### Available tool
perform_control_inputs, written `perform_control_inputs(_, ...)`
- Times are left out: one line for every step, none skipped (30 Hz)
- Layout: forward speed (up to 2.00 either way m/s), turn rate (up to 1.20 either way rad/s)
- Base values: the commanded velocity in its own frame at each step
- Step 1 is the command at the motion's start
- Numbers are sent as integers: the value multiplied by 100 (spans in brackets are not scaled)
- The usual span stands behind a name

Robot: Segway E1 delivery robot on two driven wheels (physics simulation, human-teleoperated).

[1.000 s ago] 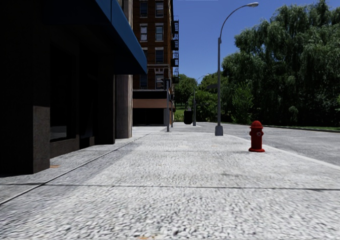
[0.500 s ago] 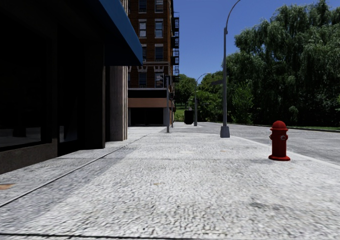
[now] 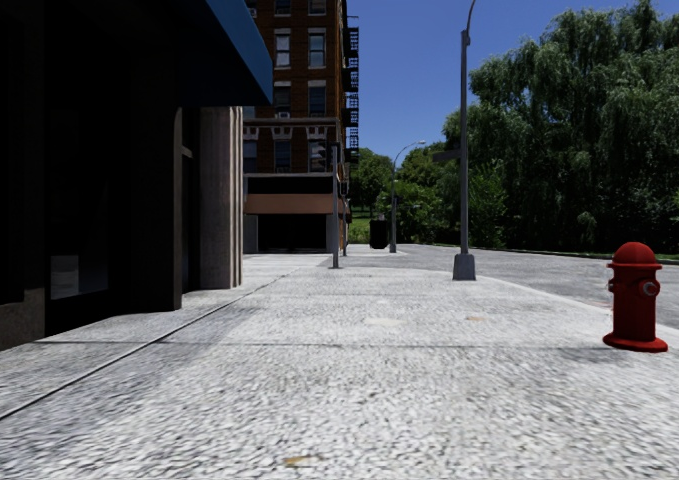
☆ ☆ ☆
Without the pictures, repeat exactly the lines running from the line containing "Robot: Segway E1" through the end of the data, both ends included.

Robot: Segway E1 delivery robot on two driven wheels (physics simulation, human-teleoperated).

[1.000 s ago] 
[0.500 s ago] 
[now] 

Whatever the exercise asked has now been answered.